Everyone has experienced the feelings of guilt and shame – they’re universally human senses that often lurk just below the surface in daily life. However, they are very different emotions.
Guilt is an uncomfortable feeling when we feel like we have done something wrong.
While it can be unpleasant, it can also be a healthy and productive emotion, as it is often the result of violating our ‘inner compass’ of knowing what is right and wrong. When we feel guilt, we often say something like “I did something wrong” or “I should have followed through on that”. Guilt is about our behaviour and something we do (or don’t do). In other words, it’s a part of our ‘doing’. When we feel guilt, we can often reduce or eliminate it by getting back into alignment with our inner compass. It is a temporary state and we have the conscious ability to fix it.

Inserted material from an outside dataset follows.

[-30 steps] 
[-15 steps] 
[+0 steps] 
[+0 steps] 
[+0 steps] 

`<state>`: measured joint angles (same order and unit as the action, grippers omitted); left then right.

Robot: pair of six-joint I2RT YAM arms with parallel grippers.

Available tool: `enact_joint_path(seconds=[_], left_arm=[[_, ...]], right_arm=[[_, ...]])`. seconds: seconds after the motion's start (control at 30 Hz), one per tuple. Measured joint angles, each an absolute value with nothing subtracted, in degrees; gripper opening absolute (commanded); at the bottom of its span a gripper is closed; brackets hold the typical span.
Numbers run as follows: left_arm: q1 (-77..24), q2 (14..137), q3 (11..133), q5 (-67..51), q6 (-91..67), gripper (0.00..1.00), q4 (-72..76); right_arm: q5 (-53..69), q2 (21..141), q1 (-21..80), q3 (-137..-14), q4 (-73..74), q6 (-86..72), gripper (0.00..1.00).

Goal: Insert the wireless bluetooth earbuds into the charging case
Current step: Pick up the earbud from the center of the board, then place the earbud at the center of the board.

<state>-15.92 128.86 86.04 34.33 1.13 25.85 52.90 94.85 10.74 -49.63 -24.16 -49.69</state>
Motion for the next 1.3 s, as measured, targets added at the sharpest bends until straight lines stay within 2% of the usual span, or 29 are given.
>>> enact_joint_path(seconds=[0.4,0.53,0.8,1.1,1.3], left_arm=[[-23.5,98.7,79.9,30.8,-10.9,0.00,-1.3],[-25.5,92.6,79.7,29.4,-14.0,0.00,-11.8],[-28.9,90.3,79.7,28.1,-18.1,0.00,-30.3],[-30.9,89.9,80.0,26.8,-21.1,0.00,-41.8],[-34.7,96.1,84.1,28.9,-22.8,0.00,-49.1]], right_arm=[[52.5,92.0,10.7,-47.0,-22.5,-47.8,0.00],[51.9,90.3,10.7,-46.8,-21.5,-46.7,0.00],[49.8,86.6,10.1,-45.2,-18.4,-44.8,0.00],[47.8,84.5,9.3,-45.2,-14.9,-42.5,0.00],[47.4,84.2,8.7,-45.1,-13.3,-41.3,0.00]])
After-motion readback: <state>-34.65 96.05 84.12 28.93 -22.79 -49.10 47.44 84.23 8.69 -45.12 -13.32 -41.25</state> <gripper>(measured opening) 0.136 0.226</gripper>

Shame is much more devastating and corrosive, as it is not about something we do, but about who we are.
Shame is the feeling that there is something wrong with us at the core, which leaves us unworthy of love and connection. Shame is a core wound that is created in early childhood and remains with us throughout life. It is about our very ‘being’, and gets weaved into all of our unconscious beliefs about ourselves. It can come from traumatic experiences early in life, or from messages that were given to us from parents and caregivers.

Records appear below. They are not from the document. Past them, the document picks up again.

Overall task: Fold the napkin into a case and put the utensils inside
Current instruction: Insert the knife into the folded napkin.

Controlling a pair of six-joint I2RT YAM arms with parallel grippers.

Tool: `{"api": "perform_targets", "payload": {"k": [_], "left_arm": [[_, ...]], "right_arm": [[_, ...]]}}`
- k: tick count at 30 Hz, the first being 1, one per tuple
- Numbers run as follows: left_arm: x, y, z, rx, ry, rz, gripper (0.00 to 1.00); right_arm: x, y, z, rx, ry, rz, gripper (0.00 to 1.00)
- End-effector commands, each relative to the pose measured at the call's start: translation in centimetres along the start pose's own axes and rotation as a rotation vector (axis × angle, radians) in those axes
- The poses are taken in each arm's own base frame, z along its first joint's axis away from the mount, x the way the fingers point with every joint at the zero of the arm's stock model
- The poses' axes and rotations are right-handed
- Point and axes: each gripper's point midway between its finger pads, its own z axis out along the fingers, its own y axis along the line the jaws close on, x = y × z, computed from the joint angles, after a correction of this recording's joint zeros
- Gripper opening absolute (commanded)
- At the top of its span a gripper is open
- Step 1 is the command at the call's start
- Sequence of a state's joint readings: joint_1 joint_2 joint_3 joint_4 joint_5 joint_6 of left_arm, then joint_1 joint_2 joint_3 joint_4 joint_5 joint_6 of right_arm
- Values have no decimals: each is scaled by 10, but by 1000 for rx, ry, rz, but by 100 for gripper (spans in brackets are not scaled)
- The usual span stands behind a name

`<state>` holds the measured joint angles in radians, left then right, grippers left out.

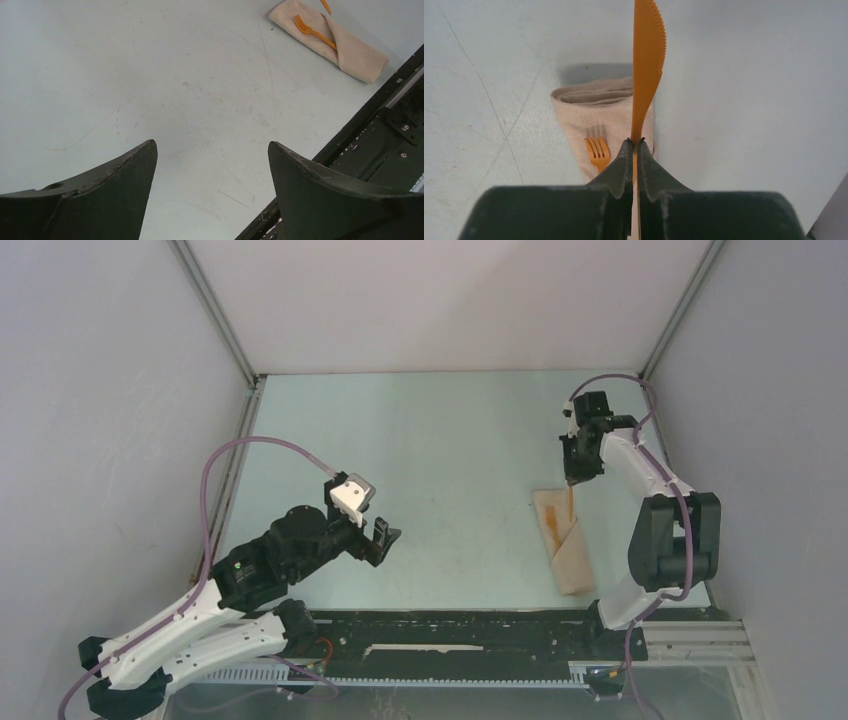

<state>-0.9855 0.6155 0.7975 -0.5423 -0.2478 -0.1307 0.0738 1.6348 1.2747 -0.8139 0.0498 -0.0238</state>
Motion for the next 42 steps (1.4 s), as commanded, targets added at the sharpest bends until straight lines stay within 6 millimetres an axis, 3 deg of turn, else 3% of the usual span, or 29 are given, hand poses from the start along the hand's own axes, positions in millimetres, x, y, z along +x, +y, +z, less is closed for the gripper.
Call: {"api": "perform_targets", "payload": {"k": [1, 13, 21, 35, 42], "left_arm": [[-6, -1, 1, 3, -19, -3, 89], [-6, -1, 1, 5, -20, -4, 89], [-7, -1, 0, 9, -22, -6, 89], [-8, -2, -2, 13, -33, -8, 89], [-9, -3, -3, 21, -37, -10, 89]], "right_arm": [[15, 8, 9, -1, 26, 22, 0], [22, 2, 16, 36, 16, 10, 0], [13, 8, 20, 18, -16, 13, 0], [40, 8, 15, -5, 11, -91, 0], [21, 16, 11, -21, -75, -82, 0]]}}
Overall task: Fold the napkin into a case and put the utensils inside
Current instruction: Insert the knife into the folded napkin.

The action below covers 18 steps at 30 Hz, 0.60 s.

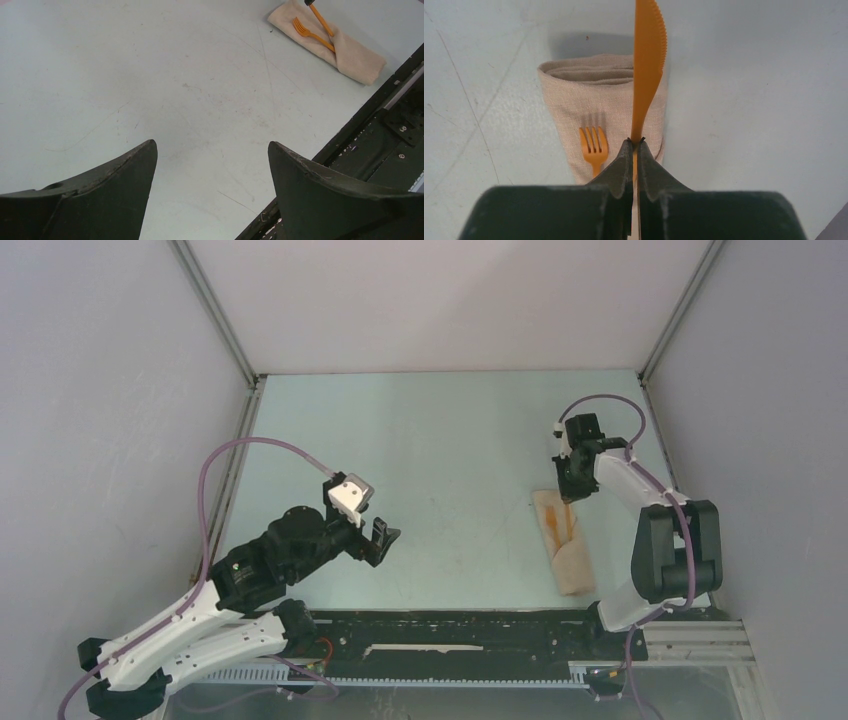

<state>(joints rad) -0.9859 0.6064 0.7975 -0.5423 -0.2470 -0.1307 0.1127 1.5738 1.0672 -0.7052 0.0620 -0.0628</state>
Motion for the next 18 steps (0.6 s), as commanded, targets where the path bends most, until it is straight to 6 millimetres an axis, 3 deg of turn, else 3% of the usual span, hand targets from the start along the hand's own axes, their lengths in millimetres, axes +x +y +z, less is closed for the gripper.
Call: {"api": "perform_targets", "payload": {"k": [1, 18], "left_arm": [[-8, -3, -1, 18, -29, -9, 89], [-7, -2, -1, 14, -26, -6, 89]], "right_arm": [[-25, 6, -10, -17, -112, -2, 0], [-22, 7, 4, -12, -56, -26, 0]]}}
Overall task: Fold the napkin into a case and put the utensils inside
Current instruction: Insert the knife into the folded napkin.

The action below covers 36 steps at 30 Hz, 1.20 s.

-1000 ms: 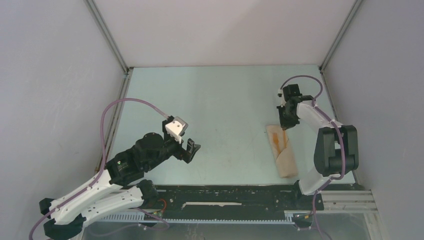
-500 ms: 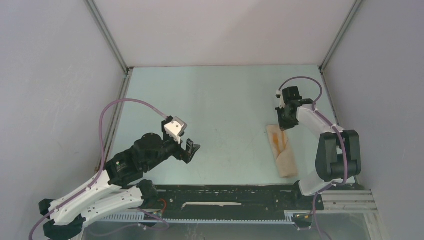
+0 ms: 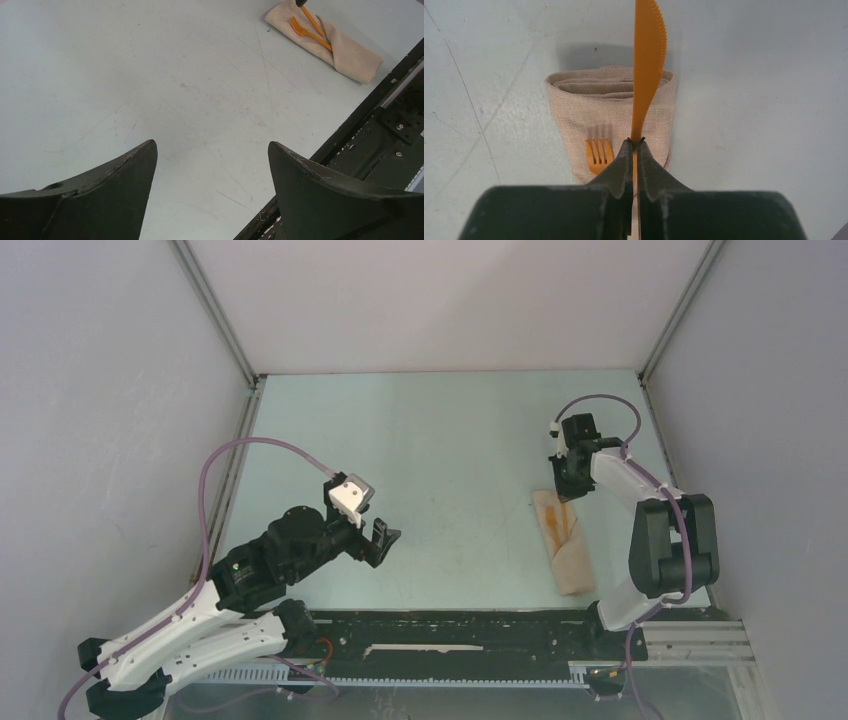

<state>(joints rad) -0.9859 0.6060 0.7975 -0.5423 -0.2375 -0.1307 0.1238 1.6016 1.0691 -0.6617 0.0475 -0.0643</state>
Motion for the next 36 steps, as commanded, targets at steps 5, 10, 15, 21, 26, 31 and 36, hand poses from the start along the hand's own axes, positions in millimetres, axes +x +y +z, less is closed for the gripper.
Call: {"api": "perform_targets", "payload": {"k": [5, 10, 15, 21, 26, 31, 36], "left_arm": [[-8, -1, -1, 6, -28, -6, 89], [-8, -1, -1, 8, -31, -7, 89], [-9, -1, -2, 10, -33, -9, 89], [-9, -2, -3, 13, -36, -9, 89], [-9, -2, -3, 16, -37, -10, 89], [-9, -2, -3, 15, -38, -11, 89], [-9, -2, -3, 16, -38, -11, 89]], "right_arm": [[-8, -2, -8, 13, -19, -23, 0], [0, -6, -13, 16, -14, -13, 0], [10, -4, -18, 5, 11, -8, 0], [27, 2, -19, -9, 47, -11, 0], [39, 2, -19, -1, 62, -17, 0], [48, 2, -18, -4, 93, -22, 0], [51, 2, -20, 4, 105, -44, 0]]}}
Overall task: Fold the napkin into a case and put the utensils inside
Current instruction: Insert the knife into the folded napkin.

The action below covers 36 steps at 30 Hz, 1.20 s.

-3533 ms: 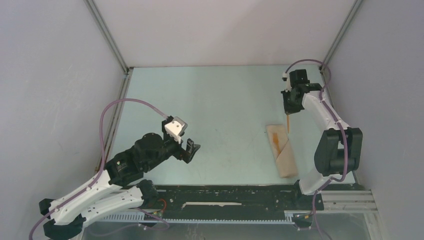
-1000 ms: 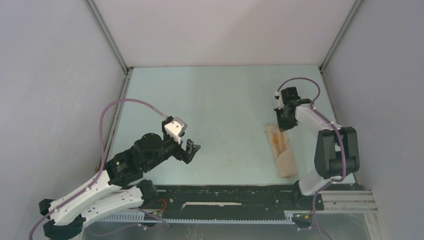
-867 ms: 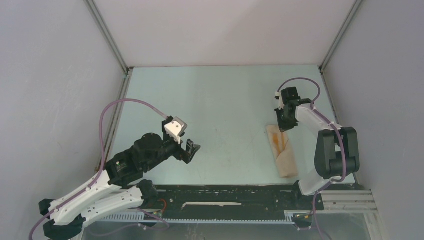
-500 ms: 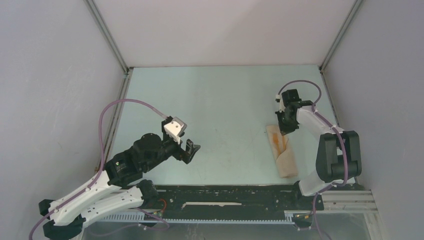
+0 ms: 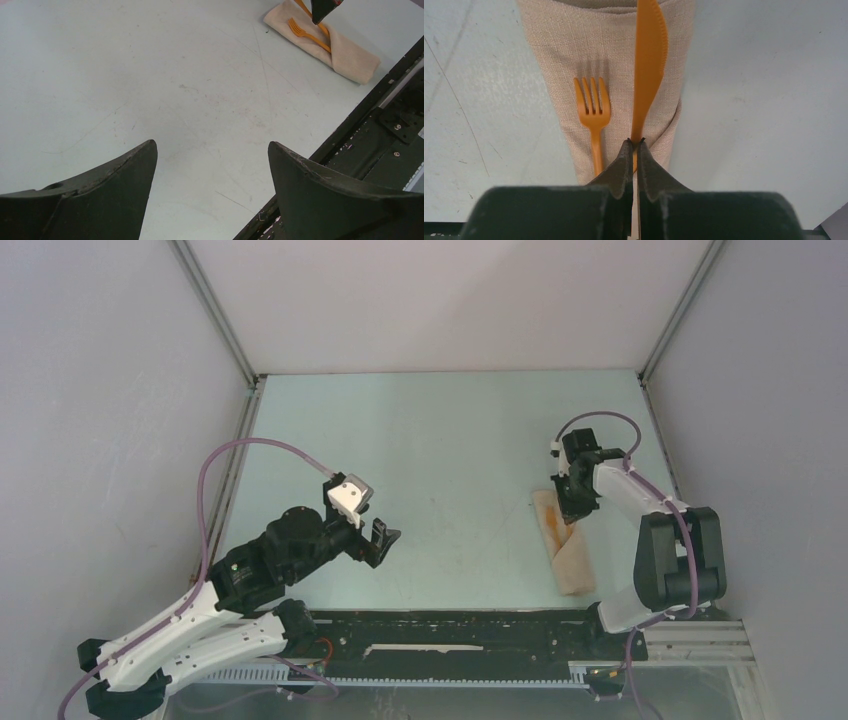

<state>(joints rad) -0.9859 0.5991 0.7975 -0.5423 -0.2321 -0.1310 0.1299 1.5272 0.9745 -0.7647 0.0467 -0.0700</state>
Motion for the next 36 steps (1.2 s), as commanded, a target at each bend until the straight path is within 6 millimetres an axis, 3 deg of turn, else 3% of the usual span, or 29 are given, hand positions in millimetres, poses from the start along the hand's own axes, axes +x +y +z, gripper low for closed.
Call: {"api": "perform_targets", "payload": {"k": [1, 20, 36], "left_arm": [[-8, -2, -2, 11, -32, -9, 89], [-8, -2, -2, 9, -31, -9, 89], [-8, -1, -1, 8, -31, -7, 89]], "right_arm": [[3, 0, -10, 11, -7, -32, 0], [32, 15, -5, -67, 174, 24, 0], [33, 11, -4, -44, 183, 54, 0]]}}
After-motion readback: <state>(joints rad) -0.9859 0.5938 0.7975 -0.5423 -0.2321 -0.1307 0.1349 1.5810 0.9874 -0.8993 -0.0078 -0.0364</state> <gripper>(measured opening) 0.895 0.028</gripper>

When we are very young, we don’t have the critical thinking or conscious ability to understand or filter the messages we receive – we believe everything we’re told when we are very young. A comment made in anger or ignorance by a parent or caregiver such as “stop being so sensitive”, “don’t be so stupid” or “you’re too much” can be devastating to a young child, even if it well-intentioned.

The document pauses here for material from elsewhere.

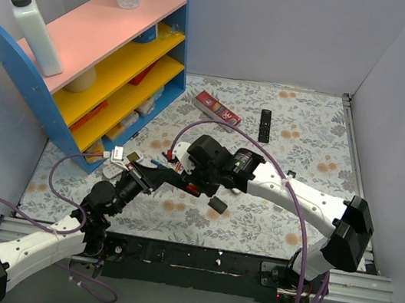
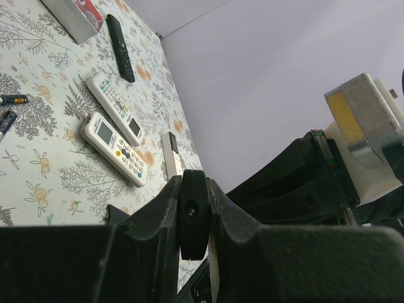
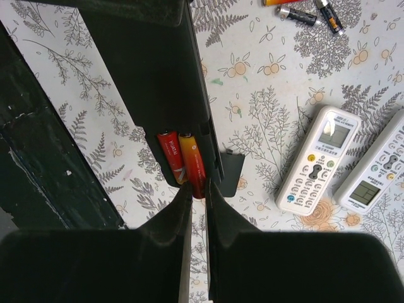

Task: Load the batteries into the remote control
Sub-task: Load the battery into the remote control.

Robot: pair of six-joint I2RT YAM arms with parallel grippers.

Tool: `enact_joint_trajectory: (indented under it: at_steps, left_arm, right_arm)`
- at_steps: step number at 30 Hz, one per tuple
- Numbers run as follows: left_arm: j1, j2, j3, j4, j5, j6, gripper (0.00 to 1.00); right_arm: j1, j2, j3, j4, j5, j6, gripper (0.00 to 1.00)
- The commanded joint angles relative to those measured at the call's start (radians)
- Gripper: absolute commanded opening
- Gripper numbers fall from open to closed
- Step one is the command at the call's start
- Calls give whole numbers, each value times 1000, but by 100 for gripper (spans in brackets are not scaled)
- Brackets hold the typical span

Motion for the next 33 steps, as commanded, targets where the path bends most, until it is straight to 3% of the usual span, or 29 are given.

That feeling and message of shame embeds in our consciousness, and then becomes the basis of developing our ‘false self’ as we develop and grow. Deep down — often below our ability to even recognize it — we believe that the shame message is true. We then unknowingly seek out and attract people and situations that reinforce the message, because we believe it’s who we are.
For example, if a small child develops a shame message that they are stupid, that core message will trigger every time someone accidentally presses that hidden button. If the child grows up to be an entrepreneur with the hidden belief of “I am stupid”, they will feel that awful feeling every time they put themselves out there and someone rejects their message or idea.
This often leads entrepreneurs to becoming workaholics, never satisfied with what they’ve done or what they achieved — because deep down, there is a sense they are stupid .. and there is an endless need to try and overcome that internal belief with external validation. Unfortunately, no amount of external success or achievement will ever soothe that core feeling.
Everyone (and I mean everyone) has a core shame message that they carry out of childhood.
Some of the most common ones are:
- I am broken (or defective or damaged)
- I am unworthy
- I am unloveable
- I am ugly
- I am stupid
- I am alone
- I am worthless
- I am dangerous
- I am unwanted
Doing the work to get in touch with your shame message is one of the most potent and transformational things you can do for yourself. Once you can recognize the false message you developed as a small child, you can begin the work to dismantle that message and pattern.